Il gruppo Dwarf galaxies Abundances and Radial-velocities (velocità radiali ed abbondanze nelle galassie nane) ha usato lo strumento FLAMES installato sul Very Large Telescope dell’ESO per misurare gli spettri di più di 2.000 stelle giganti situate in quattro delle nostre galassie vicine: la galassia della Fornace, dello Scultore, del Sestante e della Carena. Siccome queste galassie sono distanti attorno ai 300.000 anni luce, all’incirca tre volte la dimensione della Via Lattea, si possono studiare soltanto le caratteristiche più marcate, come se si trattasse di impronte digitali sfocate. I ricercatori si sono accorti che nessuna delle impronte digitali spettrali nel loro ampio campione apparteneva al tipo di stelle che stavano cercando, le stelle estremamente povere di metalli trovate nella Via Lattea.
Il gruppo di Starkenburg ha potuto fare un passo avanti confrontando accuratamente gli spettri con dei modelli trattati al computer.

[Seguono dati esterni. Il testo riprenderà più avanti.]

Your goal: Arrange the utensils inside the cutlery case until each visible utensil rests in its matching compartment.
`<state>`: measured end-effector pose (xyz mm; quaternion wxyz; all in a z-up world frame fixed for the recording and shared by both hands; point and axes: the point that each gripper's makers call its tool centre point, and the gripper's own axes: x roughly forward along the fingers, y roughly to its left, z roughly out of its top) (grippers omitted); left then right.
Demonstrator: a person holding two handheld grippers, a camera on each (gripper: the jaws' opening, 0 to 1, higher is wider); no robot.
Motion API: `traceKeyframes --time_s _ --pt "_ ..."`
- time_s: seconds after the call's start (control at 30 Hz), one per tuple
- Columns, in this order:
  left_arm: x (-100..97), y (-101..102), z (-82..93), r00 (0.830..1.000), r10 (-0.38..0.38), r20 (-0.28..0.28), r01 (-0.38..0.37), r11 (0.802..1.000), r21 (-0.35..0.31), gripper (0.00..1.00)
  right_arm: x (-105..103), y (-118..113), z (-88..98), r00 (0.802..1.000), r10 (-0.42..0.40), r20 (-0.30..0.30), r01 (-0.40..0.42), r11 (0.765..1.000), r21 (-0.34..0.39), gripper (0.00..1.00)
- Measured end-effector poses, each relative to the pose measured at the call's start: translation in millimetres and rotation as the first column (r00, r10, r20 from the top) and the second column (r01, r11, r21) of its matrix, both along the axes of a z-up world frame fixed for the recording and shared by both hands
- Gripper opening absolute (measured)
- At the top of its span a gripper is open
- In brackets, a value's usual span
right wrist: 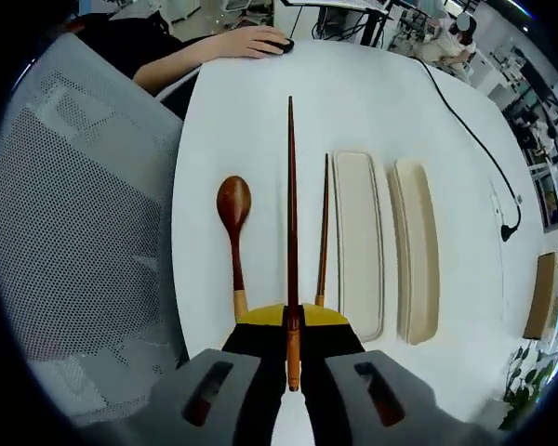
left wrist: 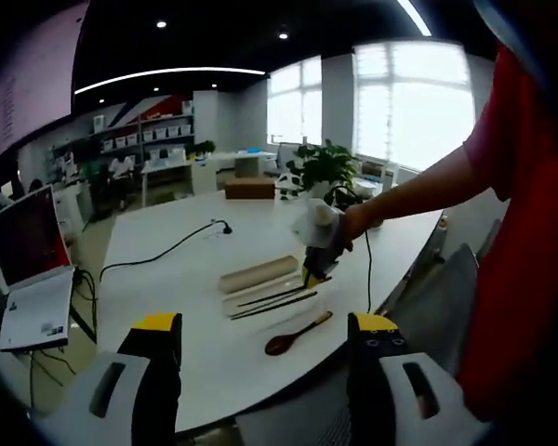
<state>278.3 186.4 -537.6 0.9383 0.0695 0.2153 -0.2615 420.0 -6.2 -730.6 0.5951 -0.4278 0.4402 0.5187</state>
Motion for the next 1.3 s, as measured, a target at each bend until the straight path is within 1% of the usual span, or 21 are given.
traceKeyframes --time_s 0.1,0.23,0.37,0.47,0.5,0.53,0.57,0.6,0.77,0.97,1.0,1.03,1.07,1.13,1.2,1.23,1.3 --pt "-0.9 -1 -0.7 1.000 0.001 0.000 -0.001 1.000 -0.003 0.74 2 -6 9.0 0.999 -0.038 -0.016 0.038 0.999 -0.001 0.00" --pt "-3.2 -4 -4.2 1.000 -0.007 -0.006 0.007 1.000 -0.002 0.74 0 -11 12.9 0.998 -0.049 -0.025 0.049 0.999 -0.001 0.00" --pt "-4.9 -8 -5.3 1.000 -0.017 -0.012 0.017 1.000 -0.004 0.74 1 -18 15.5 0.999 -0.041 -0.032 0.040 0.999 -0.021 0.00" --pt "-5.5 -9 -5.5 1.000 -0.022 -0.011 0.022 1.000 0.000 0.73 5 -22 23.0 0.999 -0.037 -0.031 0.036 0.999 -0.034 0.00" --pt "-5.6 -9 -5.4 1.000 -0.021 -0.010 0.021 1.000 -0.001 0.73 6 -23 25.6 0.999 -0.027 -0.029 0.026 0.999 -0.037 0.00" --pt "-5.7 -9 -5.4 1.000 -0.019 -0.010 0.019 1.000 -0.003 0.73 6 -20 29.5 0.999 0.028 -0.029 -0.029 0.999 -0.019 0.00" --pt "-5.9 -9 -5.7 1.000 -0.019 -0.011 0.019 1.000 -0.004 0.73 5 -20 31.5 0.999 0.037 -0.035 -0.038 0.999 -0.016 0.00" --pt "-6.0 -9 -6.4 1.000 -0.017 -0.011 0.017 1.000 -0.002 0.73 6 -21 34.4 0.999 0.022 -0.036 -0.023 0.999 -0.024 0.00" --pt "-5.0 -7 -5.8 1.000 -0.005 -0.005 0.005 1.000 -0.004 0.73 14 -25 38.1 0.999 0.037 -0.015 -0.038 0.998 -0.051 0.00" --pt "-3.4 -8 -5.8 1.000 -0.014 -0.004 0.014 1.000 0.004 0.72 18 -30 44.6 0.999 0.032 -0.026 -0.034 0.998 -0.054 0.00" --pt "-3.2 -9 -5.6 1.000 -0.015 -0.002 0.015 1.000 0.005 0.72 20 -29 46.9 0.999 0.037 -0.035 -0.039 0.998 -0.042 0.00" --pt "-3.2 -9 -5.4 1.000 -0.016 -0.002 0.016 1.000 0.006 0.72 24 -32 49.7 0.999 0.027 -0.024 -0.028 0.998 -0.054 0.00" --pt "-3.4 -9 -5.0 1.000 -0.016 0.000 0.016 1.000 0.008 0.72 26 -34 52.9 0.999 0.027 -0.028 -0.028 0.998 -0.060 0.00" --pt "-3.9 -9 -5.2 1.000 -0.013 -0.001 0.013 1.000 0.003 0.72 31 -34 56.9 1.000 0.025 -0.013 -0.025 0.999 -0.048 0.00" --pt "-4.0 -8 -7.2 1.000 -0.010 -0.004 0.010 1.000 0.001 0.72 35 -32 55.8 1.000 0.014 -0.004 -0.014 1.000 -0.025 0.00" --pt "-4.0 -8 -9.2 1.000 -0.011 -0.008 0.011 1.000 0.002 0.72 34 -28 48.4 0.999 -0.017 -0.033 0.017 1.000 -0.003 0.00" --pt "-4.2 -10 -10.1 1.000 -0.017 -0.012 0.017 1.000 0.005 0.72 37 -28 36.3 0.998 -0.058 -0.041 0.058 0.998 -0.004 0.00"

Si sono accorti che ci sono solo differenze minute tra le impronte delle normali stelle povere di metalli e quelle delle stelle estremamente povere di metalli, il che spiega come mai le ricerche precedenti non erano riuscite ad identificarle correttamente.
Gli astronomi hanno anche confermato la condizione quasi incontaminata di alcune stelle estremamente povere di metalli grazie a spettri molto più dettagliati ottenuti usando lo strumento UVES al Very Large Telescope dell’ESO. “In confronto alle impronte digitali giusto abbozzate che avevamo prima, ora è come se le stessimo guardando al microscopio,” spiega Vanessa Hill, membro del gruppo di ricerca. “Purtroppo, possiamo osservare solo poche di queste stelle perché richiedono una grande quantità di tempo.”
“Tra le stelle estremamente povere di metalli scoperte in queste galassie nane, tre hanno una percentuale di elementi pesanti compresa tra solo 1/3000 ed 1/10.000 di quella osservata nel Sole, e una di queste detiene il record per essere la stella più primordiale ad di là della Via Lattea,” spiega Martin Tafelmeyer, membro del gruppo di ricerca.
“Il nostro lavoro non solo ha rilevato alcune delle interessantissime stelle primordiali in queste galassie, ma ha anche permesso lo sviluppo di una nuova tecnica molto efficiente per scoprire molte altre di queste stelle,” conclude Starkenburg. “D’ora in poi, non si potranno nascondere da nessuna parte!”